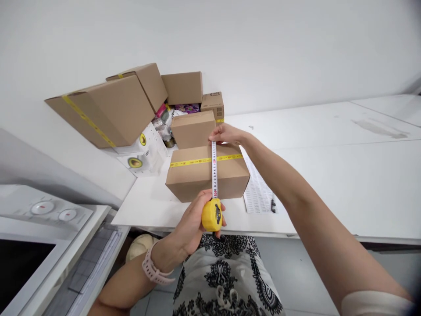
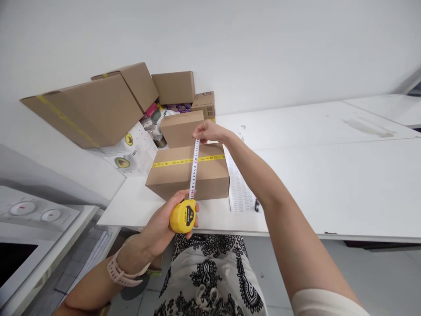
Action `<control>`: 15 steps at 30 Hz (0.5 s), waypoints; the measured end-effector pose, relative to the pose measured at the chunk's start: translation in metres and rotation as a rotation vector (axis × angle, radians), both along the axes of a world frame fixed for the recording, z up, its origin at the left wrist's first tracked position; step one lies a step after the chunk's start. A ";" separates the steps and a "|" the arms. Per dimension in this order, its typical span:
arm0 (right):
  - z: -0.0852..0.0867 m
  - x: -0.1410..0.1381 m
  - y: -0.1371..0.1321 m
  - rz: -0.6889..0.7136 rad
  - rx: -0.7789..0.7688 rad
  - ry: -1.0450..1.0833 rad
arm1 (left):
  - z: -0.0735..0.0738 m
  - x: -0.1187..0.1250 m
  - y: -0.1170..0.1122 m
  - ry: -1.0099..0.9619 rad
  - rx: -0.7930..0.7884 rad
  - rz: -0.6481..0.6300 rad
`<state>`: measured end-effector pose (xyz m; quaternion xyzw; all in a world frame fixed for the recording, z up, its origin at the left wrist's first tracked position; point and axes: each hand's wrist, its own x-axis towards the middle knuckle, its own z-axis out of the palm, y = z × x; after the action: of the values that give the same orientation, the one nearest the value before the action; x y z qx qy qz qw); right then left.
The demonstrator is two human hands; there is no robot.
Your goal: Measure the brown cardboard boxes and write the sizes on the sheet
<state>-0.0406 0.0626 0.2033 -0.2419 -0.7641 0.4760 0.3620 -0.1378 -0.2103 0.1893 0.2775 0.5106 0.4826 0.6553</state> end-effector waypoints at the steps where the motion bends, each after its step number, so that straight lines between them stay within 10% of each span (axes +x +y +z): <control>1: 0.007 0.004 0.004 0.038 -0.026 -0.027 | -0.001 -0.001 -0.003 -0.004 0.012 -0.027; 8: 0.033 0.111 -0.089 -0.200 0.087 0.221 | -0.027 -0.008 -0.023 0.060 0.102 -0.369; 15: -0.042 0.208 -0.203 -0.514 -0.030 0.241 | -0.072 0.006 -0.020 0.251 0.161 -0.718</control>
<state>0.1672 -0.1403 0.1618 -0.3747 -0.6221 0.4054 0.5553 -0.1320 -0.2304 0.1176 0.5458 0.4177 0.2235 0.6911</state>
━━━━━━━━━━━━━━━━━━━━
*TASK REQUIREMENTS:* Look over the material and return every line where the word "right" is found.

*EXERCISE RESPONSE:*
arm0 (right):
`<state>`: measured end-effector pose (xyz m; quaternion xyzw; all in a world frame fixed for the recording, z up, its origin at the left wrist's first tracked position; point and axes: each hand's wrist, its own x-axis towards the middle knuckle, its own z-axis out of the palm, y = z × x; after the action: of the values that give the same orientation, the one nearest the value before the action; x y z qx qy qz qw); right then left.

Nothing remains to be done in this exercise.